Bond Atom Missing Error in SWM4-NDP Water Simulation on Graphene Surface

Subject: Bond Atom Missing Error in SWM4-NDP Water Simulation on Graphene Surface

Dear LAMMPS Community,

I am simulating a water nanodrop placed at the center on a graphene surface and want to evaluate the contact angle. I am using the polarizable SWM4-NDP water model (5000 molecules), with the graphene sheets (14.9 nm × 14.9 nm) modeled as fixed and non-polarizable. The simulation box is periodic in the x, y, and z dimensions, with sufficient vacuum space provided in the z-dimension (perpendicular to the graphene surface). The z-dimension box length is 20nm.

However, I am encountering the following error at step 175580: “Bond atoms *** *** missing on proc ** (…/ntopo_bond_partial.cpp:60).” The bond in question is between the Drude core (oxygen) and the Drude particle. After searching the archives, I understand that potential causes for this error could be a large cutoff (1.5 nm), large timestep (1 fs), or bad dynamics.

For reference:

• The cutoff value and timestep are based on the original SWM4-NDP paper (Lamoureux et al., 2006) and a more recent publication (Misra et al., JPCC 2017).
• I have also tried a smaller timestep of 0.5 fs but still encounter the error at the different step (after ~0.1 ns).

The error consistently occurs at varying steps depending on the number of processors and the use of GPUs.
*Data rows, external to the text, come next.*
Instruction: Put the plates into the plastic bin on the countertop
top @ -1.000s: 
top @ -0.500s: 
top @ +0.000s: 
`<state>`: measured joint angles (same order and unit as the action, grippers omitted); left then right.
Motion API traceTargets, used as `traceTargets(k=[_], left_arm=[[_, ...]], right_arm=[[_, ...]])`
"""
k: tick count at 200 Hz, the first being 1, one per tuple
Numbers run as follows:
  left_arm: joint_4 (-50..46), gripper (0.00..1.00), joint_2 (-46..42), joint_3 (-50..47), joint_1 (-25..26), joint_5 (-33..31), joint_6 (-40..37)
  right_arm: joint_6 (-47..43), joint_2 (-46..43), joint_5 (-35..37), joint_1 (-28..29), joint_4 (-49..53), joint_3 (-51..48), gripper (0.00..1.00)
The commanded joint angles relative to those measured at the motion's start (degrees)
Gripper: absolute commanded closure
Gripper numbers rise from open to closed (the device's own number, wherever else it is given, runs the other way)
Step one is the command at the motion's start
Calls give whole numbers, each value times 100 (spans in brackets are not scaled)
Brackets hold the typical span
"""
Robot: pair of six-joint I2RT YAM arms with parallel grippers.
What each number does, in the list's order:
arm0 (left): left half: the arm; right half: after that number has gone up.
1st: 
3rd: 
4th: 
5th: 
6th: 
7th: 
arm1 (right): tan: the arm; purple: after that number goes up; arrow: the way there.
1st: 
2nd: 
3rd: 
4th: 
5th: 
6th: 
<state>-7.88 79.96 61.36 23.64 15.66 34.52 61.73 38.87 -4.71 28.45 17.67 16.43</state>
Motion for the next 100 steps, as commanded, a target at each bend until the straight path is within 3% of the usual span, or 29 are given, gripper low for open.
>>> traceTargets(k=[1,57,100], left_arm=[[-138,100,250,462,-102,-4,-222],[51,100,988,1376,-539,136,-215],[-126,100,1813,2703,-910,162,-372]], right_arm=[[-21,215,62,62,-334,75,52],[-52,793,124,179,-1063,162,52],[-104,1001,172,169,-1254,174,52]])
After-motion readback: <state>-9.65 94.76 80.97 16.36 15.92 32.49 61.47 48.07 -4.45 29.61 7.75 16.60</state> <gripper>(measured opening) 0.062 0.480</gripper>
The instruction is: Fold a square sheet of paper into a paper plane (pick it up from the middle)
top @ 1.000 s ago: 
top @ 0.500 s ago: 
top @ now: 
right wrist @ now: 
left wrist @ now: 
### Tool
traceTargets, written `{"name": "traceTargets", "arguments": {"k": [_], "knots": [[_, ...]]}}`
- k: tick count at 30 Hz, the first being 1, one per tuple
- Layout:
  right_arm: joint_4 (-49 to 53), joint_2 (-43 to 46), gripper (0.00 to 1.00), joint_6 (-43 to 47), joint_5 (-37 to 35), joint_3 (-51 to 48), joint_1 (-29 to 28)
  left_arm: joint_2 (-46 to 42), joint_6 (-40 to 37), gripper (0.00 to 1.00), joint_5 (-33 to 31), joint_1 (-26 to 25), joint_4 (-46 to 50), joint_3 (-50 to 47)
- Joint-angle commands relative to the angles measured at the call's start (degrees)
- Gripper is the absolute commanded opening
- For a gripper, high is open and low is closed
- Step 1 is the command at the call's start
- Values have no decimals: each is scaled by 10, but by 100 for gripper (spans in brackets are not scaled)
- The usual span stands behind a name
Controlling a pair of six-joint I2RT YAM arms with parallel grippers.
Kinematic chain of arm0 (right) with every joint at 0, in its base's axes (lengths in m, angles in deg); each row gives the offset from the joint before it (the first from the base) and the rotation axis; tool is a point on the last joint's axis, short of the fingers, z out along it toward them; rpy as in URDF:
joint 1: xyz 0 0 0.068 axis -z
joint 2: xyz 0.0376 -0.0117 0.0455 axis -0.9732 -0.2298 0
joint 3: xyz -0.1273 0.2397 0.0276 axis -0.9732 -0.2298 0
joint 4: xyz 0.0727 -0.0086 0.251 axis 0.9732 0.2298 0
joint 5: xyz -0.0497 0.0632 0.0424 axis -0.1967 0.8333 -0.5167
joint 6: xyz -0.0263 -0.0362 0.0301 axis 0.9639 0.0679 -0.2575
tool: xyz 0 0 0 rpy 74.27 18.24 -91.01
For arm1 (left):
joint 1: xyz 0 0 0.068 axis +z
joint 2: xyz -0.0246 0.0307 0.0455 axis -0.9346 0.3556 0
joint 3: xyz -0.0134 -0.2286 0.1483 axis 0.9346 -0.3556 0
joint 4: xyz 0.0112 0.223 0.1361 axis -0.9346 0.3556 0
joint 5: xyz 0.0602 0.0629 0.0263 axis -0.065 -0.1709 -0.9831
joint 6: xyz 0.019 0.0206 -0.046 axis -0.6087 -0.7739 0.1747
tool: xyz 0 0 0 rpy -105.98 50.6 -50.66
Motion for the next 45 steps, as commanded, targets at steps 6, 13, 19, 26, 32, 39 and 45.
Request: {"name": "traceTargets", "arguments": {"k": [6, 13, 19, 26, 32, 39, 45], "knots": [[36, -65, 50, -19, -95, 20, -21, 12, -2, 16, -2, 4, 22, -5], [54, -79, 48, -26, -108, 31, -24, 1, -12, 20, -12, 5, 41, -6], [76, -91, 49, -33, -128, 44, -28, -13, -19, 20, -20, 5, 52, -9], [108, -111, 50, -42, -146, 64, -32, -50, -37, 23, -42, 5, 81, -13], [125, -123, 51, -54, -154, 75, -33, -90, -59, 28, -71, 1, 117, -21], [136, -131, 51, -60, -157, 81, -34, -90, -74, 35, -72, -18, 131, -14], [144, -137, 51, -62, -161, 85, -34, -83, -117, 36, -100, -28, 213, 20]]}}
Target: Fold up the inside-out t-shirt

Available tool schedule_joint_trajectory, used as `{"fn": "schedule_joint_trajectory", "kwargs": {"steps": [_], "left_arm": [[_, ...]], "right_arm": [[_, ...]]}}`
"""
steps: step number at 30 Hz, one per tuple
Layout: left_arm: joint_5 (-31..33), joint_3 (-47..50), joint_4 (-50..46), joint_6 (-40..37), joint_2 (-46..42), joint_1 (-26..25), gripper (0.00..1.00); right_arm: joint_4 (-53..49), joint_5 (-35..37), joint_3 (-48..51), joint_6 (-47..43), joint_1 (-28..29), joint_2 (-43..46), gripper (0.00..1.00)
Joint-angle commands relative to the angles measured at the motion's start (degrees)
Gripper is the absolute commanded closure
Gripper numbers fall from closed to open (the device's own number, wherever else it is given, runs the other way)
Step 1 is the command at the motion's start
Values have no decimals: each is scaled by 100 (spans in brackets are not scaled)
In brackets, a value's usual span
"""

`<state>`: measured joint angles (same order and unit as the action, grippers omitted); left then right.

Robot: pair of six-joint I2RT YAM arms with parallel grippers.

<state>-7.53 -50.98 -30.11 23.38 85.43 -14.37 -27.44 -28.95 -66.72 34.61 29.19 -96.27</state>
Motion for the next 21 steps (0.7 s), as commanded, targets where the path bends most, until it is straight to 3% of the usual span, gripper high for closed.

For instance, I’ve used proc = 8, 16, and 18 with the command ‘-sf gpu -pk gpu 0,’ and the error still occurs at different steps. Up to the point of error the total energy, water temperature are approximately constant with time. I did not encounter the error when the number of water molecules was 2000,4000.

I am currently using the LAMMPS version from August 2, 2023 on ubuntu 2020.04.6. I would appreciate any insights into the possible source of this error or suggestions on how to resolve it. Below is the input I am using

package gpu 0 pair/only on 
units real
boundary p p p

atom_style full
bond_style harmonic
angle_style harmonic
special_bonds lj/coul 0.0 0.0 0.5

pair_style lj/cut/coul/long 15.0 
kspace_style 		pppm 1.0e-4

log		WCA-0.log
read_data data-p.lmp 
#######################################################
pair_coeff    *    *      0     0
pair_coeff    2    2      0.210939     3.183950  # ODw ODw SWM4-NDP	
pair_coeff    2    4      0.107200     3.3215    # CA1 ODw (Misra et.al 2017)
pair_coeff    2    5      0.107200     3.3215    # CA2 ODw (Misra et.al 2017)
###########################################################
group ATOMS type 1 2 3 
group CORES type 2
group DRUDES type 6
group SOL type 1 2 3 6
group GRA type 4 5

variable TK equal 298.0
variable TDK equal 1.0

fix DRUDE all drude N C N N N D

delete_bonds ATOMS multi
comm_modify vel yes

velocity ATOMS create ${TK} 12345

velocity DRUDES  create ${TDK} 12345
variable		posx equal -xcm(SOL,x)
variable		posy equal -xcm(SOL,y)

compute TEMP SOL temp/drude

dump  dmp all dcd 1000 WCA-0.dcd
fix     TEMP SOL langevin/drude ${TK}   100.  1256  ${TDK}  20. 13977 zero yes
fix     RIGID ATOMS rigid/nve/small molecule
fix      NVE DRUDES nve
fix	  hold SOL spring tether 1000 0.0 0.0 NULL 0.0

thermo_style custom step etotal ke pe ebond evdwl ecoul elong press c_TEMP[1] c_TEMP[2] v_posx v_posy
thermo 1000

run    1000000

Best regards,
Binu Varghese
PhD scholar
IIT Madras

Hi Binu,

This sounds like a typical “polarisation catastrophe”: if one Drude shell particle gets too close to another Drude core their energy will diverge.

I can see that you do not have any Thole damping – is that correct for the force field?

Dear Dr. Tee,
Thank you for the reply. I did not use the thole damp as it is employed when you have two types of drude molecules. In my case, I have modeled water as polarizable while carbon atoms are not. As I understand, thole damping is not there in the original paper. This is because Thole damping is specifically used to regulate interactions between induced dipoles from different polarizable species.

Best regards
Binu

The polarization catastrophe happens when any Drude shell comes close enough to any Drude core (except its directly bonded core, and any other cores with excluded pair interactions). Nothing prevents this from happening between two water molecules’ Drude particles.

I note that the original SWM4 / SWM4-NDP papers are almost 20 years old, and their sampling periods were much shorter (pushing into a few ns), understandable given the computational power of their time. I also note that Misra et al. didn’t use Thole damping between water molecules – no idea if they encountered any issues (which often aren’t reported in papers )

The only additional suggestion I have is to try removing the velocity create commands, especially for the Drude shell particles – since the shell velocities in the “box frame” will be very different compared to in the bond-center-of-mass frame (which is why specialized thermostats are needed). There’s also a “heavy-shell polarizable” water model, OPC3-pol (https://pubs.acs.org/doi/full/10.1021/acs.jctc.2c00378). Finally, you can analytically calculate linear Thole damping parameters and add them to the SWM4-NDP model (Development of Polarizable Models for Molecular Mechanical Calculations III: Polarizable Water Models Conforming to Thole Polarization Screening Schemes - PMC, eq 18).

All the best!

Dear Dr. Tee,
Thank you for your valuable suggestions and for the reference papers. I will redo my simulations.

Best regards
Binu